**Data supplied:**
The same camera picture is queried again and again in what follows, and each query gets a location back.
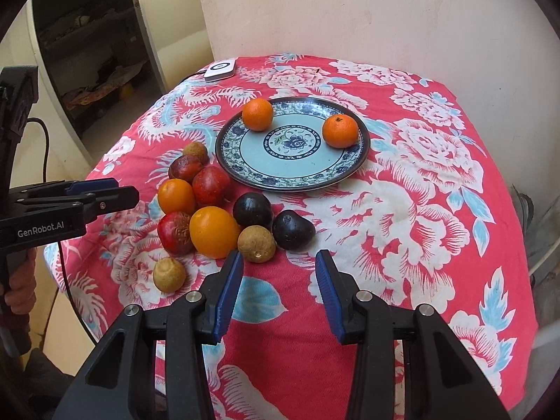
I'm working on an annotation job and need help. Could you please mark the blue floral ceramic plate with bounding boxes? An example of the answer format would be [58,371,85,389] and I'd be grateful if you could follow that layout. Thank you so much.
[215,97,371,192]

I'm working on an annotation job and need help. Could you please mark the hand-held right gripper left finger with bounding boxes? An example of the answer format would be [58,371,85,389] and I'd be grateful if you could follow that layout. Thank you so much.
[52,249,244,420]

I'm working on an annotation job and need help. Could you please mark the round orange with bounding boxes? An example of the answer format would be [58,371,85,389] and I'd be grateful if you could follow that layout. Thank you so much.
[242,98,274,132]

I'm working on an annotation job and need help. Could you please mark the large orange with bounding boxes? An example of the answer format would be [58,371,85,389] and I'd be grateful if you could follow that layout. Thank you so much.
[189,206,241,259]

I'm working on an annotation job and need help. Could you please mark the white square device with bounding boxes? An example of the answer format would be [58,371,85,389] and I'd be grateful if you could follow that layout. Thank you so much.
[204,59,238,83]

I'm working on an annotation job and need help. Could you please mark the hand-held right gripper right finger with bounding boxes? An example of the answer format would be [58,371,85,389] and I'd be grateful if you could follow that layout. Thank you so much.
[316,249,510,420]

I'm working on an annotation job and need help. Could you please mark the dark red fruit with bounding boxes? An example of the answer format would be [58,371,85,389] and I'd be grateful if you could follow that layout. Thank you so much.
[169,155,204,183]

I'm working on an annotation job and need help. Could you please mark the white pipe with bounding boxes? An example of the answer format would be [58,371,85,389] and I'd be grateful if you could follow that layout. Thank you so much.
[527,245,560,281]

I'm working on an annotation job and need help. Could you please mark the pointed dark purple fruit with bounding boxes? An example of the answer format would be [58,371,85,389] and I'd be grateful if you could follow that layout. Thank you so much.
[272,210,316,251]

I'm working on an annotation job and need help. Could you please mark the round dark purple fruit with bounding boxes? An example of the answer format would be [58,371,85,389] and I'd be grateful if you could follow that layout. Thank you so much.
[232,192,274,229]

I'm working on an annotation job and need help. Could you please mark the small orange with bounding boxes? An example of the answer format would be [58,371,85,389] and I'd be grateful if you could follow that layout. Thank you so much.
[157,179,197,215]

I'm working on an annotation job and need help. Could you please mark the person's dark clothing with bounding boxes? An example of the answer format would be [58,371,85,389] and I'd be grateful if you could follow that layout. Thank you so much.
[0,345,77,412]

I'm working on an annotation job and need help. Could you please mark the thin device cable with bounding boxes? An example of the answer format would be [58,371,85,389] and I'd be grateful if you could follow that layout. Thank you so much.
[175,70,206,86]

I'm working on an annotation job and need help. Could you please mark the tan round fruit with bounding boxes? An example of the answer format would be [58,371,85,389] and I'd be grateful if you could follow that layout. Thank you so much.
[153,257,187,293]
[237,225,277,264]

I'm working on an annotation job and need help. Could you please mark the red floral tablecloth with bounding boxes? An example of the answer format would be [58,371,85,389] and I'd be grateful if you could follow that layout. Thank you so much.
[44,52,541,420]

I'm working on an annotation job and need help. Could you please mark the orange tangerine with stem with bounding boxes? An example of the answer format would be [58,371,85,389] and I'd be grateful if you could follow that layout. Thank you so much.
[322,114,359,149]

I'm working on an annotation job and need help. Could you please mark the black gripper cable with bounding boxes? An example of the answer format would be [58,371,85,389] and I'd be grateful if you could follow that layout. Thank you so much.
[24,118,103,346]

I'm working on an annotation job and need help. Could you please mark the person's left hand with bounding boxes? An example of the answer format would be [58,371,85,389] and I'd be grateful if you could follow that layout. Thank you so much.
[0,249,38,329]

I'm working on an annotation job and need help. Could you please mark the dark cluttered shelf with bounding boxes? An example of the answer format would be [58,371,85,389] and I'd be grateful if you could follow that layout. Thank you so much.
[33,0,165,136]

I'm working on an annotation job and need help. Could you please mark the bright red fruit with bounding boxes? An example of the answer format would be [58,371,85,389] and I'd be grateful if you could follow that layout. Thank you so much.
[192,166,232,207]

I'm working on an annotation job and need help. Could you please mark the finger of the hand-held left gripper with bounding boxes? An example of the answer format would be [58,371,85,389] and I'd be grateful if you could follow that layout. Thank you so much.
[11,177,120,204]
[20,186,141,228]

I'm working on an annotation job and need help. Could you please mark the wrinkled red fruit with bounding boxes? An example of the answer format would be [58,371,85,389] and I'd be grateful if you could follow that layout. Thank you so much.
[157,212,195,255]

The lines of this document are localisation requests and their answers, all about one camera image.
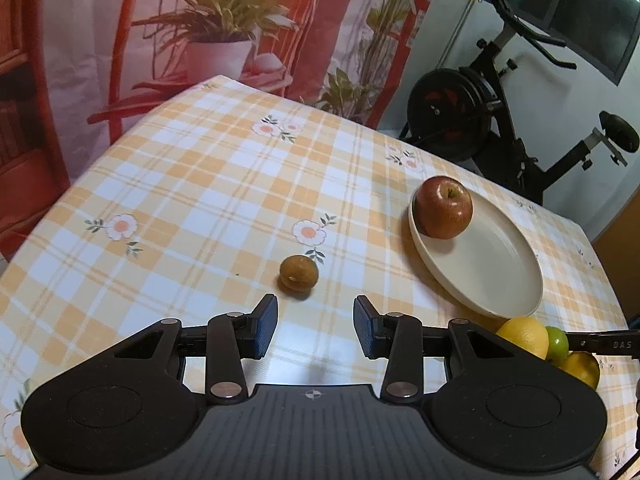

**Requirement:** Reproduce all entries above exactly, minus the images.

**Result below:**
The same camera picture is queried again and again in what follows, and each query gets a location back.
I'm working on an annotation job and need help. Could you please mark the blue floral ceramic plate with bounding boxes? An example of the answer format would be [58,371,85,389] and I'd be grateful if you could follow that layout. Thank you so much.
[215,97,371,192]

I'm working on an annotation job and need help. Could you please mark the hand-held right gripper left finger with bounding boxes? An example of the answer format would be [58,371,85,389] and I'd be grateful if you could follow that layout. Thank you so much.
[52,249,244,420]

I'm working on an annotation job and need help. Could you please mark the round orange with bounding boxes? An example of the answer format would be [58,371,85,389] and I'd be grateful if you could follow that layout. Thank you so much.
[242,98,274,132]

I'm working on an annotation job and need help. Could you please mark the large orange with bounding boxes? An example of the answer format would be [58,371,85,389] and I'd be grateful if you could follow that layout. Thank you so much.
[189,206,241,259]

I'm working on an annotation job and need help. Could you please mark the white square device with bounding boxes? An example of the answer format would be [58,371,85,389] and I'd be grateful if you could follow that layout. Thank you so much.
[204,59,238,83]

I'm working on an annotation job and need help. Could you please mark the hand-held right gripper right finger with bounding boxes? An example of the answer format would be [58,371,85,389] and I'd be grateful if you could follow that layout. Thank you so much.
[316,249,510,420]

I'm working on an annotation job and need help. Could you please mark the dark red fruit with bounding boxes? An example of the answer format would be [58,371,85,389] and I'd be grateful if you could follow that layout. Thank you so much.
[169,155,204,183]

I'm working on an annotation job and need help. Could you please mark the white pipe with bounding boxes? An example of the answer format would be [58,371,85,389] and I'd be grateful if you could follow that layout. Thank you so much.
[527,245,560,281]

I'm working on an annotation job and need help. Could you please mark the pointed dark purple fruit with bounding boxes? An example of the answer format would be [58,371,85,389] and I'd be grateful if you could follow that layout. Thank you so much.
[272,210,316,251]

I'm working on an annotation job and need help. Could you please mark the round dark purple fruit with bounding boxes? An example of the answer format would be [58,371,85,389] and I'd be grateful if you could follow that layout. Thank you so much.
[232,192,274,229]

I'm working on an annotation job and need help. Could you please mark the small orange with bounding boxes? An example of the answer format would be [58,371,85,389] and I'd be grateful if you could follow that layout. Thank you so much.
[157,179,197,215]

I'm working on an annotation job and need help. Could you please mark the person's dark clothing with bounding boxes? An example of the answer format would be [58,371,85,389] and I'd be grateful if you could follow that layout. Thank you so much.
[0,345,77,412]

I'm working on an annotation job and need help. Could you please mark the thin device cable with bounding boxes? An example of the answer format would be [58,371,85,389] and I'd be grateful if you could follow that layout. Thank you so much.
[175,70,206,86]

I'm working on an annotation job and need help. Could you please mark the tan round fruit with bounding boxes? An example of the answer format would be [58,371,85,389] and I'd be grateful if you could follow that layout. Thank you so much.
[153,257,187,293]
[237,225,277,264]

I'm working on an annotation job and need help. Could you please mark the red floral tablecloth with bounding boxes? An example of the answer format would be [58,371,85,389] and I'd be grateful if you could follow that layout. Thank you so much.
[44,52,541,420]

I'm working on an annotation job and need help. Could you please mark the orange tangerine with stem with bounding boxes? An example of the answer format would be [58,371,85,389] and I'd be grateful if you could follow that layout. Thank you so much.
[322,114,359,149]

I'm working on an annotation job and need help. Could you please mark the black gripper cable with bounding boxes? An example of the answer format would be [58,371,85,389] and I'd be grateful if you could follow that layout. Thank you so much.
[24,118,103,346]

I'm working on an annotation job and need help. Could you please mark the person's left hand with bounding boxes? An example of the answer format would be [58,371,85,389] and I'd be grateful if you could follow that layout. Thank you so much.
[0,249,38,329]

I'm working on an annotation job and need help. Could you please mark the dark cluttered shelf with bounding boxes? An example of the answer format would be [58,371,85,389] and I'd be grateful if you could follow that layout. Thank you so much.
[33,0,165,136]

I'm working on an annotation job and need help. Could you please mark the bright red fruit with bounding boxes? An example of the answer format would be [58,371,85,389] and I'd be grateful if you could follow that layout. Thank you so much.
[192,166,232,207]

I'm working on an annotation job and need help. Could you please mark the finger of the hand-held left gripper with bounding boxes? An example of the answer format would be [58,371,85,389] and I'd be grateful if you could follow that layout. Thank you so much.
[11,177,120,204]
[20,186,141,228]

I'm working on an annotation job and need help. Could you please mark the wrinkled red fruit with bounding boxes? An example of the answer format would be [58,371,85,389] and I'd be grateful if you could follow that layout. Thank you so much.
[157,212,195,255]

The lines of this document are localisation requests and their answers, all about one camera image.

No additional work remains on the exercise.